E’ necessario un salto di paradigma nel di modo produrre, nelle scelte di cosa produrre, e questo non è il mantra del solito apologeta della fine di questo modello economico ma sta nella realtà materiale del nostro vivere quotidiano: è diventato il luogo comune della conversazione, anche di quella al bar sotto casa, oltre che all’edicola di Fiorello.
In questo contesto, ritengo che rilanciare a gran voce la suggestione del reddito di cittadinanza sia la proposta più ragionevole, sensata ed equilibrata a tutti i livelli [economico, produttivo, sociale] che si possa fare, quasi – oserei dire – una mediazione politica, in Italia ma anche in Europa, a fronte dell’incedere della crisi. Il reddito di cittadinanza è stato uno slogan che abbiamo gridato per molto tempo ed anzitempo, fino a perdere la voce; lo abbiamo declinato, come concetto, in universale, garantito, d’ingresso, di cittadinanza per trovare una convergenza, forme di alleanza, di coalizione per farlo uscire dal minoritarismo concettuale autoreferenziale o da addetti ai lavori.

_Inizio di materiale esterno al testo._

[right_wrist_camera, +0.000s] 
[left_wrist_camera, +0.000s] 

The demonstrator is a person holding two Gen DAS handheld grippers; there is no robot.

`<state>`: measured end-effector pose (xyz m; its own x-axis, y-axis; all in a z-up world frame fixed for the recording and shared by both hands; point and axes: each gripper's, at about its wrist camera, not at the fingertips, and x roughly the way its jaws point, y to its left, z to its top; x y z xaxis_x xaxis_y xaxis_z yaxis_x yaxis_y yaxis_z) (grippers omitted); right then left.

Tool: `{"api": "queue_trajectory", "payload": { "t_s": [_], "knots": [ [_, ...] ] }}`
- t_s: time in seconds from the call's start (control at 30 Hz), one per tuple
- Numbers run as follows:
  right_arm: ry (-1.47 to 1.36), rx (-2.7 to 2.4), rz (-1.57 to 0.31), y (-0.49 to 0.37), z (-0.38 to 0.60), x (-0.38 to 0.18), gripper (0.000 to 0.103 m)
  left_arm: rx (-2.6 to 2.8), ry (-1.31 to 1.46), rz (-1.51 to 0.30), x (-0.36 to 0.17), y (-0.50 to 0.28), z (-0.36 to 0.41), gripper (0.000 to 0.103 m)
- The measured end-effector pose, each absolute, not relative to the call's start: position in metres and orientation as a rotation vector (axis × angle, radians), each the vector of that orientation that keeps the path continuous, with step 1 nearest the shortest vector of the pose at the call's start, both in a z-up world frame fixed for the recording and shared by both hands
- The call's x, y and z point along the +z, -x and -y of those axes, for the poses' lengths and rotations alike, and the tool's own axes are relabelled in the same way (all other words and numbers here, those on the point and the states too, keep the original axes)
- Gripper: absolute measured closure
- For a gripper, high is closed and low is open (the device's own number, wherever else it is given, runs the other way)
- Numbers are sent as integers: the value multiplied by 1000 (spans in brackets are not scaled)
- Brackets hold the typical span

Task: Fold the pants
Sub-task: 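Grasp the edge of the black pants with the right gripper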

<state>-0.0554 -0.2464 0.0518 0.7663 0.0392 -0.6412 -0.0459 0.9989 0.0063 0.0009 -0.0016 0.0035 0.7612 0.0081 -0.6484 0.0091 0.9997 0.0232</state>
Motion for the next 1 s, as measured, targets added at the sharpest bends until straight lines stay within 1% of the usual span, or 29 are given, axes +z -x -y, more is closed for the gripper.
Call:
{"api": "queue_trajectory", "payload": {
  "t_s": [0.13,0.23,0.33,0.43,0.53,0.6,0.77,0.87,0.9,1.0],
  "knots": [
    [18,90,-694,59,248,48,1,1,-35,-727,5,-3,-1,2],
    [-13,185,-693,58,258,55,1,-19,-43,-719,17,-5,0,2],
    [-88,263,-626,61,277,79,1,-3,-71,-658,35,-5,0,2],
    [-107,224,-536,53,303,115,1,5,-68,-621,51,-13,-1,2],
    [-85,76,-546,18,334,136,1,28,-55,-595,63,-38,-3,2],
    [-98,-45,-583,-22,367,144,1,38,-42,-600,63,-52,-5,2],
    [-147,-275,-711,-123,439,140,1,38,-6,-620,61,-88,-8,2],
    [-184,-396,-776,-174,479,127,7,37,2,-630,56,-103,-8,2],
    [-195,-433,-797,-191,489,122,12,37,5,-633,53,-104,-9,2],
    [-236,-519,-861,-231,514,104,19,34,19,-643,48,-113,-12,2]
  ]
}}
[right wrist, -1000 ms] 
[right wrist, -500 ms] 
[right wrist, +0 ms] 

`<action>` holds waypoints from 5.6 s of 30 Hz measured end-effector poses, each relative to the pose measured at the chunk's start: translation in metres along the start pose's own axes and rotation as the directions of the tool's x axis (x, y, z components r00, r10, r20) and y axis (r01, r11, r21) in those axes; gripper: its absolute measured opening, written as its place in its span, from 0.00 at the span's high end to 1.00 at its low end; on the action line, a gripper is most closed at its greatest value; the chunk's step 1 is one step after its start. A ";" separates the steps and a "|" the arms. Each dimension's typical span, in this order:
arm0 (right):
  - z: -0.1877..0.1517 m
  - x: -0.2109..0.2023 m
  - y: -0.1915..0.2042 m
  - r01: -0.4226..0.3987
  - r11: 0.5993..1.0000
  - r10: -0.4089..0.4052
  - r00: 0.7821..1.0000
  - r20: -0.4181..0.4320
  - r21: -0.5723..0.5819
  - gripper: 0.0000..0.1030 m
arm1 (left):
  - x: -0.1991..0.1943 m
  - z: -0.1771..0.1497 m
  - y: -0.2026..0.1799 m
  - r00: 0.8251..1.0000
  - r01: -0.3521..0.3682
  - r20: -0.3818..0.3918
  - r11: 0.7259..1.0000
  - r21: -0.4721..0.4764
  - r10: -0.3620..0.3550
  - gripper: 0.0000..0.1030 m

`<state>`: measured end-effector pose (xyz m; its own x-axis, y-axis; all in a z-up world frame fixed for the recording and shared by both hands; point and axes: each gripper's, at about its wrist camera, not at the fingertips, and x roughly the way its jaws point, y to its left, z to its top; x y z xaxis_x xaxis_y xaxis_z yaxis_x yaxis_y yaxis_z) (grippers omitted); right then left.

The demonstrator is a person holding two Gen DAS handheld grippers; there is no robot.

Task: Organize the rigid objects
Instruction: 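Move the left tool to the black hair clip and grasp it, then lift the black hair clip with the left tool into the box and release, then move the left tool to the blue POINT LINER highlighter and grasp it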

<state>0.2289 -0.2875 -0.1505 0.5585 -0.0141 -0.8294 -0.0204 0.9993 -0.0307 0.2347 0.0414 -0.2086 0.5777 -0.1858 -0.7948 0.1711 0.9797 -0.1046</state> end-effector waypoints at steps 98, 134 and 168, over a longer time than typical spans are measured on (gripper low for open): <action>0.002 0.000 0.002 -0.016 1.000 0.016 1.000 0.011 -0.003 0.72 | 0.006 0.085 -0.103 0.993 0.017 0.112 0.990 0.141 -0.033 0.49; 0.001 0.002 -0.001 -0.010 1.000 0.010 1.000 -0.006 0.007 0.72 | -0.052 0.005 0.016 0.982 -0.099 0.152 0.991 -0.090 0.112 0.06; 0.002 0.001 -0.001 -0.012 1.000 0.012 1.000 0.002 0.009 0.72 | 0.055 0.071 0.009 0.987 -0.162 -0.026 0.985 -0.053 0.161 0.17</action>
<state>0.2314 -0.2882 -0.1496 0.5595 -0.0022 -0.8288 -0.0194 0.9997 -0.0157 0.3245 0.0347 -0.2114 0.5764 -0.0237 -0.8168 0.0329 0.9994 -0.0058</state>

Per anni ci siamo, inutilmente, invischiati con tante parole, in tanti distinguo di nessun conto reale con le varie forme sindacali e di movimento, con mediazioni lessicali impossibili, per poi scoprire – con orgoglio – che il concetto di reddito di cittadinanza è parte integrale dell’immaginario collettivo della moltitudine che si esprime, magari delegando e con il voto, in questo tempo di cambiamenti radicali, in questo tempo di rivoluzioni. Non dobbiamo considerarlo uno scippo politico da parte di un istrione ma la capacità di interpretare e far proprio il desiderio di cambiamento che vive nella società; anzi dobbiamo riappropriarci di quanto di utile è stato prodotto nell’esperienza collettiva dei movimenti e dobbiamo moltiplicare le attenzioni affinché le potenzialità costituenti implicite nel voto espresso da una moltitudine dell’elettorato non venga delegittimata, depotenziata, demonizzata, così come per altri versi è stato realizzato con il portato referendario dell’anno passato. Ciò può essere agito con semplicità, pacatezza e determinazione, attraverso una proposta unitaria che si muova da oggi in avanti, senza preclusioni o steccati ideologici e che viva da subito dentro le scadenze e le iniziative dei movimenti, tutti.
A mo’ di esempio, domenica 3 marzo, è stata lanciata per il 22 marzo prossimo, da assemblee tenute in 8 città, a cui hanno partecipato almeno 1000 lavoratori, una giornata di lotta con sciopero per tutto il comparto della logistica per la conquista del contratto unitario di lavoro. Tutti sanno come il settore della logistica sia un mondo a parte dove vige il caporalato, il lavoro più precario, più sfruttato, senza i diritti più elementari, dove le cooperative vampirizzano i soci lavoratori, dove la componente migrante è presente in grande quantità, che è centrale e strategica nel attuale modo di produzione, e poi mi fermo per non ripetere luoghi comuni e ripetermi.
Perché, dunque, non far vivere questa giornata anche come una prima sperimentazione concreta di sciopero per il reddito di cittadinanza, con cui tutti sono invitati e possono misurarsi con le dovute articolazioni settoriali e territoriali, che alluda ad una generalizzazione possibile di nuove forme di sciopero sociale, oltre che per la conquista del contratto di lavoro. Una sperimentazione politica e sociale, una verifica, seppur molto parziale, che possa alludere alla possibilità, di un insieme di coalizioni sociali di scopo, di praticare uno sciopero sociale generale per il reddito di cittadinanza.
Siamo – o no – macchine desideranti ?!!
Articolo pubblicato sul sito Global Project il 7 marzo 2013. Riceviamo e volentieri pubblichiamo.